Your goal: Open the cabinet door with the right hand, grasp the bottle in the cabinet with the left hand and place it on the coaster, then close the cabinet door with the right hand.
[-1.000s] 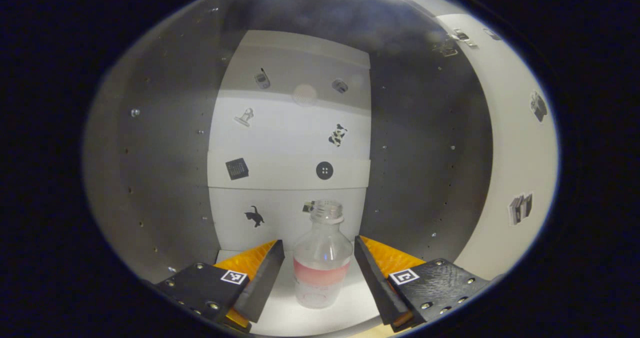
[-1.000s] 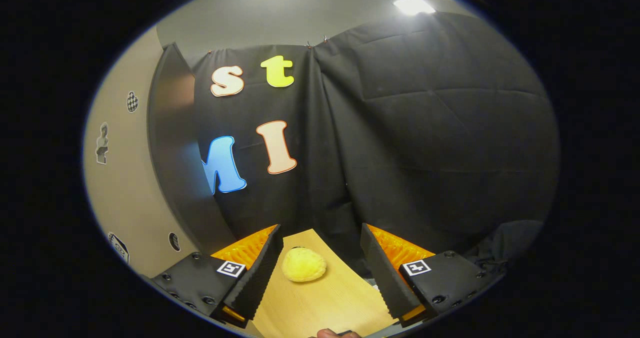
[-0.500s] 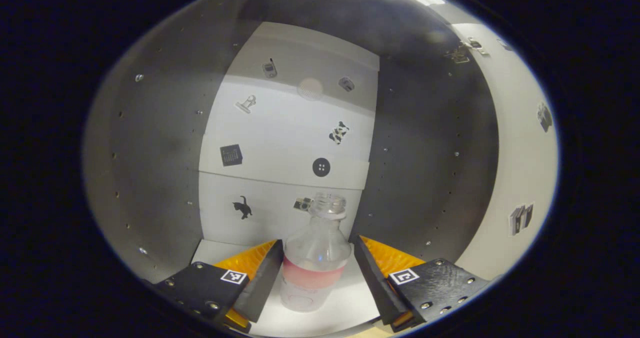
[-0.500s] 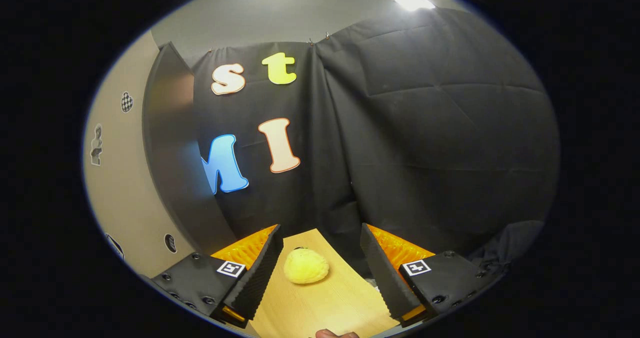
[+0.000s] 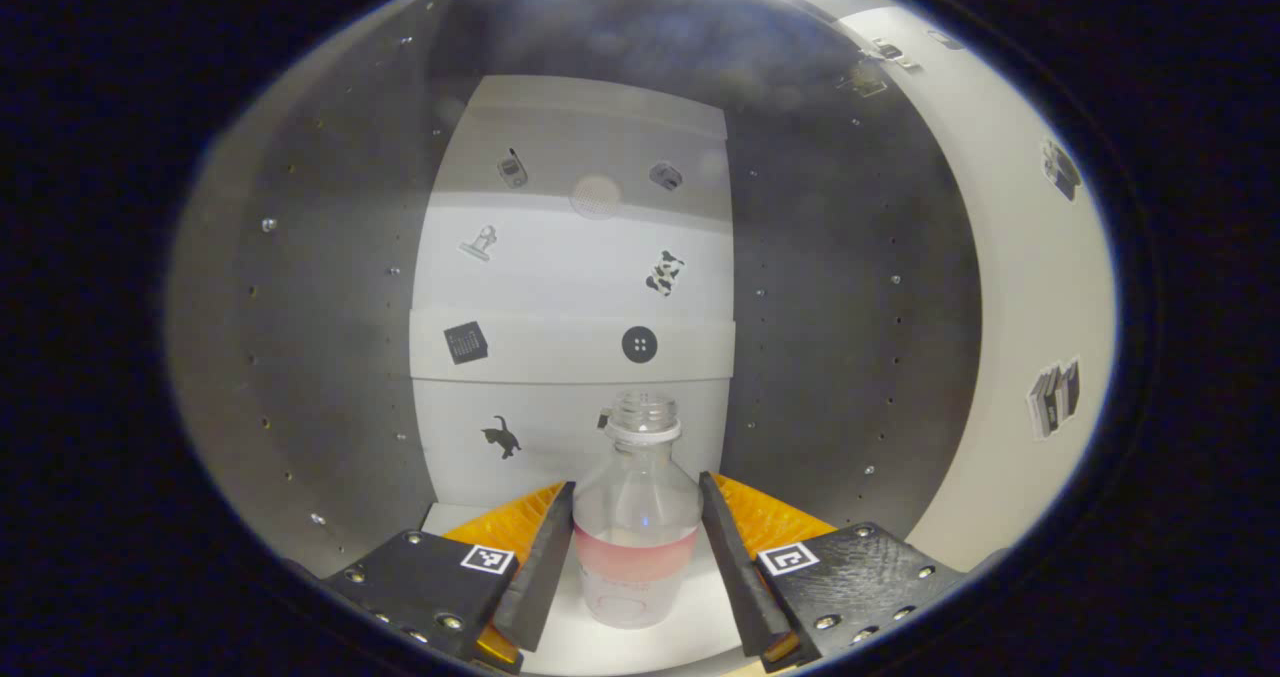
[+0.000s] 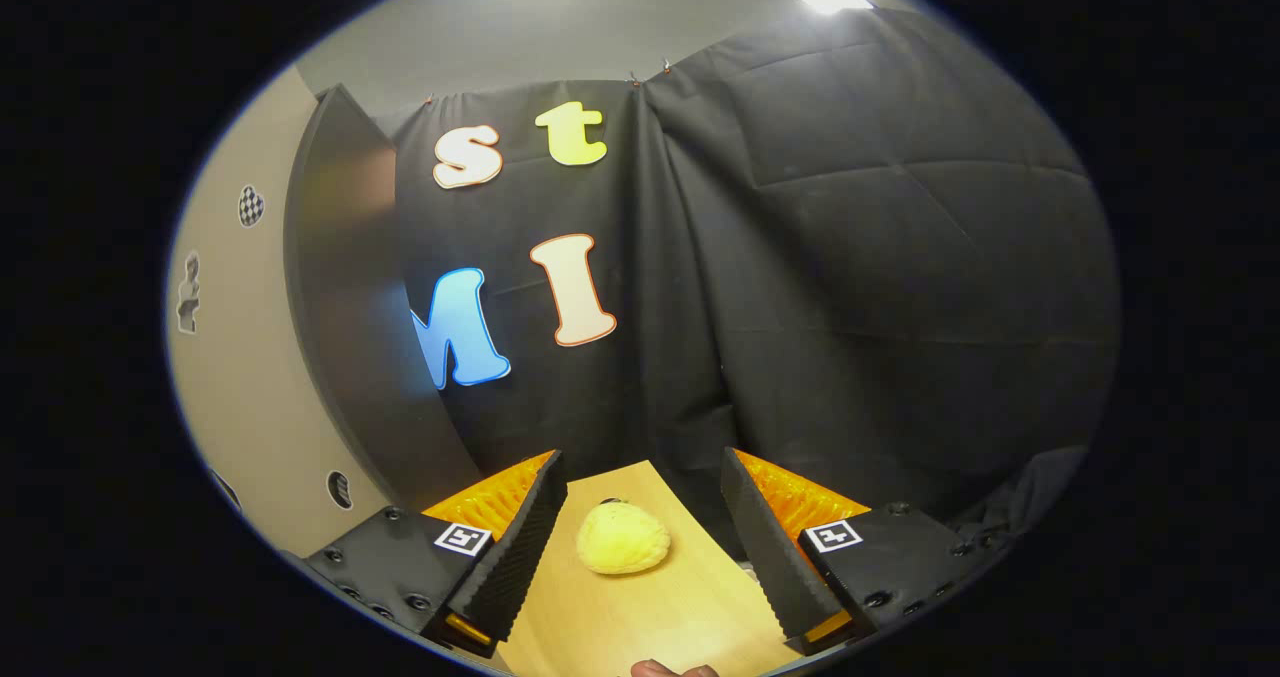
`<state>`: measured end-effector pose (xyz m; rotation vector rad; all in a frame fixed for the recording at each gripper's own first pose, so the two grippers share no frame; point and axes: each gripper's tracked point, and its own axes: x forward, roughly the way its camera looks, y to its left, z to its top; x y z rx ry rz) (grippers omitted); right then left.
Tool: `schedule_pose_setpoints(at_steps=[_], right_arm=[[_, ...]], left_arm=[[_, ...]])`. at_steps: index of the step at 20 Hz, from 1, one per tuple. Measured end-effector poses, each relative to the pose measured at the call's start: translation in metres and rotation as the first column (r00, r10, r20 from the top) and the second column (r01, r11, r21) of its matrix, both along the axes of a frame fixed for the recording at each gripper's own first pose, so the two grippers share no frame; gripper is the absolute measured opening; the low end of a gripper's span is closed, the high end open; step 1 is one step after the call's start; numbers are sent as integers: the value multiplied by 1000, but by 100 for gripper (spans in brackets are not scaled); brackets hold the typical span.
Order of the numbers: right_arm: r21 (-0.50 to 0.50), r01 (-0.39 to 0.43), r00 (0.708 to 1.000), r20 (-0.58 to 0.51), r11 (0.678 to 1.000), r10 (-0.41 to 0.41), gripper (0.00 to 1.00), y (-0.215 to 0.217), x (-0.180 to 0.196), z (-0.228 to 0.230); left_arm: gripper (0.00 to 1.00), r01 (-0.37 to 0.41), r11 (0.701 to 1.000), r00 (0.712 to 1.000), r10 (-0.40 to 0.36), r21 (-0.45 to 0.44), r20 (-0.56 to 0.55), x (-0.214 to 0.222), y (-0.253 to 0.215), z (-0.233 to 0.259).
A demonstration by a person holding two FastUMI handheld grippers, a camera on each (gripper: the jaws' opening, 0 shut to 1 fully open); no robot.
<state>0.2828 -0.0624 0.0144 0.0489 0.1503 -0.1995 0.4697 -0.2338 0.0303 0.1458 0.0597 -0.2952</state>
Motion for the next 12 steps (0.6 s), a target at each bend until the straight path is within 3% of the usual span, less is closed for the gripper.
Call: schedule_pose_setpoints(at_steps=[2,3,5,6,7,8,12], right_arm=[[-33,-22,1000,4,999,22,93,5,2,3],[-28,-37,999,11,999,38,98,10,1,5],[-10,-59,998,26,998,59,98,18,2,7],[-1,-66,997,33,998,66,98,21,0,8],[7,-73,997,40,997,73,93,24,-2,7],[16,-78,996,45,997,77,98,27,-3,6],[67,-119,992,42,991,116,98,46,-19,0]], left_arm=[[72,15,999,1000,-15,-41,24,-10,-2,13],[73,22,998,999,-20,-56,37,-16,0,20],[71,36,997,998,-32,-65,57,-36,4,33],[75,37,997,997,-32,-64,68,-48,9,41],[71,38,998,997,-33,-60,76,-62,14,46],[71,36,998,996,-31,-54,81,-77,18,51],[71,-15,999,997,18,-40,71,-144,50,54]])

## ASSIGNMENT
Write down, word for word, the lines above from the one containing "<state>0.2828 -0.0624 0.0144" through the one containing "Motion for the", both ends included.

## ANSWER FOR THIS EXERCISE
<state>0.2828 -0.0624 0.0144 0.0489 0.1503 -0.1995 0.4697 -0.2338 0.0303 0.1458 0.0597 -0.2952</state>
Motion for the next 12 steps (0.6 s), a target at each bend until the straight path is within 3% of the usual span, less is closed for the gripper.

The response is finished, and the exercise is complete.